Keluhan juga datang dari kalangan mahasiswa yang menempuh pendidikan di luar negeri namun masih berdomisili di Batam. Dewi Anggraini mengatakan fuel surcharge membuat biaya pendidikan tidak langsung ikut naik.
“Orang tua sudah bayar kuliah dan biaya hidup. Sekarang transportasi juga mahal. Kalau pulang terlalu sering, pengeluaran jadi membengkak,” katanya.

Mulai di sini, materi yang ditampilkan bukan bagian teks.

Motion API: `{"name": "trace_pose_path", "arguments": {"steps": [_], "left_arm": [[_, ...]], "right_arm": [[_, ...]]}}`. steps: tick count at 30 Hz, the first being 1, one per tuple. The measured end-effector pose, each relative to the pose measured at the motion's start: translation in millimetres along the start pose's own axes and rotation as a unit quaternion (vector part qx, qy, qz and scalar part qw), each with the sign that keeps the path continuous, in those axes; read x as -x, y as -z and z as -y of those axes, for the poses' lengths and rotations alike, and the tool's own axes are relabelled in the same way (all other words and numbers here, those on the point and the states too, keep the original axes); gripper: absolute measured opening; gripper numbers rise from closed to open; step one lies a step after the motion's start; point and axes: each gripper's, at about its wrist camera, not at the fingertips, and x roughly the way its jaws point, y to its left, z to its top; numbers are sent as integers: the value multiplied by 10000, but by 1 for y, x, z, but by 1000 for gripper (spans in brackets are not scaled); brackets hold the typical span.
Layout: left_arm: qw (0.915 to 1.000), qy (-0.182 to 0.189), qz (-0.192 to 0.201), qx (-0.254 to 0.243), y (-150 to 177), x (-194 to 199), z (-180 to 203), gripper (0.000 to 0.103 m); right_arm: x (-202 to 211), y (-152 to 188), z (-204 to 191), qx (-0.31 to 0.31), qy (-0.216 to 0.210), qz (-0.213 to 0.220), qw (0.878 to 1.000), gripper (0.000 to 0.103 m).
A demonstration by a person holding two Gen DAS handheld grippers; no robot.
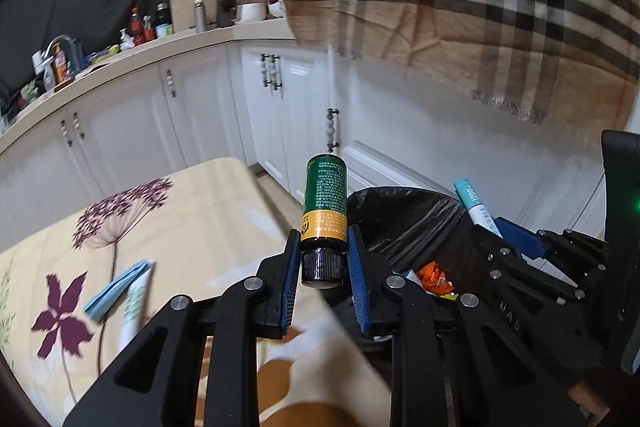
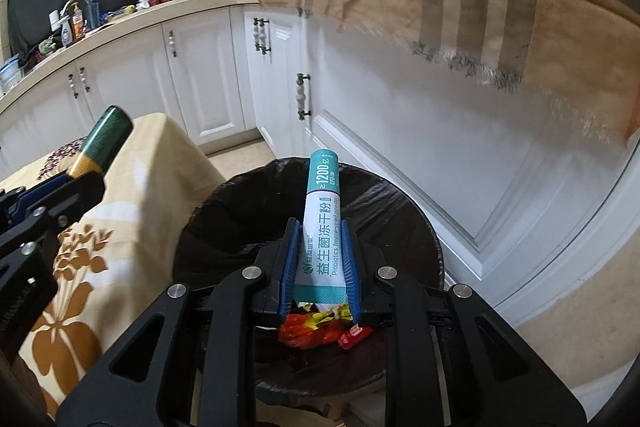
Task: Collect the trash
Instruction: 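Carry the toothpaste tube and green can over the black bin, then open both grippers to drop the tube and can into the bin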
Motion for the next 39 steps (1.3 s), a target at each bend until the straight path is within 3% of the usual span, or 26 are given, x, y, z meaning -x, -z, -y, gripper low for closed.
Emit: {"name": "trace_pose_path", "arguments": {"steps": [14,18,20,23,34,39], "left_arm": [[9994,25,-309,-179,-15,-44,23,24],[9988,41,-449,-209,-18,-53,25,26],[9986,22,-491,-218,-17,-55,25,38],[9987,11,-454,-220,-18,-55,24,46],[9991,-51,-312,-273,-18,-50,26,57],[9994,-66,-241,-231,-18,-39,19,61]], "right_arm": [[-35,-3,21,-199,168,-128,9996,21],[-41,-4,23,-256,218,-154,9993,30],[-42,-4,23,-265,262,-154,9992,34],[-42,-4,24,-274,284,-142,9991,34],[-32,-1,28,-321,344,-105,9988,36],[-23,-1,24,-336,335,-82,9988,43]]}}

Sebagaimana diketahui, kenaikan biaya transportasi lintas negara tidak hanya berdampak pada individu, tetapi juga berpotensi memicu efek domino terhadap ekonomi Batam secara keseluruhan. Banyak pekerja yang memperoleh penghasilan dari luar negeri namun membelanjakan uangnya di Batam.
Ketika biaya transport meningkat, daya beli masyarakat berpotensi menurun karena sebagian pendapatan dialihkan untuk menutup ongkos perjalanan. Dampaknya dapat dirasakan sektor UMKM, ritel, hingga jasa.
Pengeluaran tambahan yang sebelumnya tidak direncanakan membuat masyarakat harus menyesuaikan gaya hidup. Sebagian memilih mengurangi perjalanan, menekan konsumsi, hingga menunda kebutuhan sekunder.
Selain besaran biaya, warga juga menyoroti transparansi perhitungan fuel surcharge. Mereka berharap operator kapal memberikan informasi yang jelas dan konsisten mengenai alasan kenaikan serta mekanisme penyesuaian tarif.